On our way back from what has become an almost daily stroll through Stewart Park down a reach of the South Umpqua River, a guy with a dog yelled at us, something about a phone. I answered from about 25 yards that I couldn’t let him use my phone.  He said his phone was dead and just wanted us to make a call for him.  A young dog was bounding around his taller, slightly less playful, but interested canine.  He needed some help.

He managed to read the number on the collar and I called the animal rescue group here, Saving Grace. We left a couple of messages with phone numbers about the incessantly playful pup, which may or may not have been reunited by now with the person who was fostering him until he could find a permanent home.  Saving Grace must be overextended now.  They may have to cancel their summer fund raising banquet.  The way Cal Shakespeare has cancelled its summer season.  The way the Olympics has been postponed.

I said I was devolving.  Minor frustrations this morning led me to throwing magazines across the room.  My laptop is slow.  Can’t download things.  That was part of this week’s plan, to have a tech guy in Oakland clean up and update my Macbook Air.
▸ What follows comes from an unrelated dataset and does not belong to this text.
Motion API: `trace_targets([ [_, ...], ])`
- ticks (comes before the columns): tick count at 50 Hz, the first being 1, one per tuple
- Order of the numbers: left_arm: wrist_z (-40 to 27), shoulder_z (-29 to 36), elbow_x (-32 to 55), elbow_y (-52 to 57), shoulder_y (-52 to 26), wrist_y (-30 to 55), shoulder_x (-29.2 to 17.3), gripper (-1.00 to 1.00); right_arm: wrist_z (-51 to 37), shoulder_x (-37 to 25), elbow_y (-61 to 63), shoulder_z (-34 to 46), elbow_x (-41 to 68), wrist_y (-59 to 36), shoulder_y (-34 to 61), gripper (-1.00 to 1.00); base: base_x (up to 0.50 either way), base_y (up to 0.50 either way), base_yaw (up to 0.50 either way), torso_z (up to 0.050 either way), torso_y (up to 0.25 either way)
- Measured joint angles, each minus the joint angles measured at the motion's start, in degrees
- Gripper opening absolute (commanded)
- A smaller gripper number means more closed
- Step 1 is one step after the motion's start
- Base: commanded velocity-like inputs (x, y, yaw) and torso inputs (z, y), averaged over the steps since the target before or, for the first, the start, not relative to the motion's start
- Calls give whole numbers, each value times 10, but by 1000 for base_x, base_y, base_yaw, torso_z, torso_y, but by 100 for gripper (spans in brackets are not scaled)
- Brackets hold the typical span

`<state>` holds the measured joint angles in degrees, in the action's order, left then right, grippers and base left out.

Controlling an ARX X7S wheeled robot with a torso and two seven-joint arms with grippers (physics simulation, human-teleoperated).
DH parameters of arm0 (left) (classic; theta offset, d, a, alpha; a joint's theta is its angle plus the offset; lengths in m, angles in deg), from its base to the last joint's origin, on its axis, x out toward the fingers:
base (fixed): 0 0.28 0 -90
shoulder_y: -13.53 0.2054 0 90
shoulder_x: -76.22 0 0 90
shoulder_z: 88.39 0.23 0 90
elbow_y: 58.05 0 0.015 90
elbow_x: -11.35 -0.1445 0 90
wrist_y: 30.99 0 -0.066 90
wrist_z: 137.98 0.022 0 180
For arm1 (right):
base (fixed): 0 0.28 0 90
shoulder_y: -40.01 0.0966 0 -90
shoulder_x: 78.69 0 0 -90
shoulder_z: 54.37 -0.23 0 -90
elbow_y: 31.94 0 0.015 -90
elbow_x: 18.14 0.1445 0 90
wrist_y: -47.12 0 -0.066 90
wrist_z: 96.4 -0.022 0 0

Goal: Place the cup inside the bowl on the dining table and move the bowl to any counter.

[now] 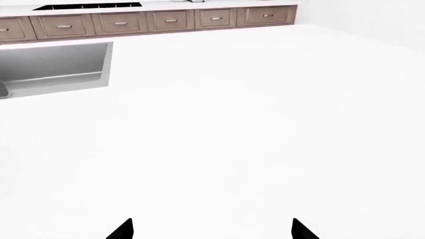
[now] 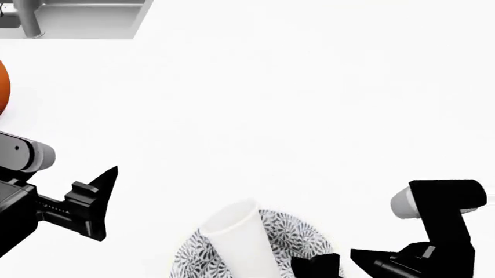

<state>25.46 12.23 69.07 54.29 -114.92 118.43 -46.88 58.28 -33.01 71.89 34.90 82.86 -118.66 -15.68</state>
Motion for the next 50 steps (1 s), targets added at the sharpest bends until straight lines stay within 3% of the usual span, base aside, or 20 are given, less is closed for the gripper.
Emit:
trace_targets([
  [23, -10, 19, -12, -11, -5, -6, 17, 100, 34, 13, -25, 31, -46, 4, 1, 100, 0, 0, 0, 0, 0],
  [24, -10, 21, -13, -11, -5, -6, 18, 100, 34, 13, -25, 32, -47, 5, 1, -100, 0, 0, 0, 0, 0],
  [50, -11, 14, -5, -8, 7, -14, 10, 100, 37, 4, -6, 24, -62, 29, 3, -100, 0, 0, 0, 0, 0],
])
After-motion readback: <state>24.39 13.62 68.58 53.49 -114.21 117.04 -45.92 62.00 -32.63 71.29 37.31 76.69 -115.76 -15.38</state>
Writing these words makes me a little calmer.  But the rage that surfaced this morning is perhaps a symptom of terror, terror not just for my own life and the lives of my friends, but for the entire planet, for natural creation, for the beautiful things created by humanity and by forces other than human.  Much is at risk.  Every few hundred million years, notes Wallace-Wells, somewhere between 75 and 86 percent of all species on the planet have been wiped out.

The parallels between the climate crisis and the epidemic are pretty clear:  we were warned often and in detail by experts; governments and people proceeded heedlessly.  So here we are, the only good thing being less carbon dioxide in the air because traffic is decimated in some places.

I don’t have anything smart to add about the parallel.  I have done my part in creating and ignoring the twin crises.  Brings to mind the twin towers, the emblem that stamped the beginning of this century.

This is the way the world ends

This is the way the world ends

Is it?

One thought on “Corona Journal

  1. realwormlips

    Of course the timing of Eliot’s poem is interesting insofar as it’s only a handful of years after the 1918 influenza epidemic. Must have seemed like the end of the world at the time. I had an uncle who got the virus as a baby and had brain damage as a result. When I knew him, he was 6’6″ tall with the mind of a child, and he scared the crap out of me. But once again, I digress.

    Thank you so much for posting this, and I look forward to more.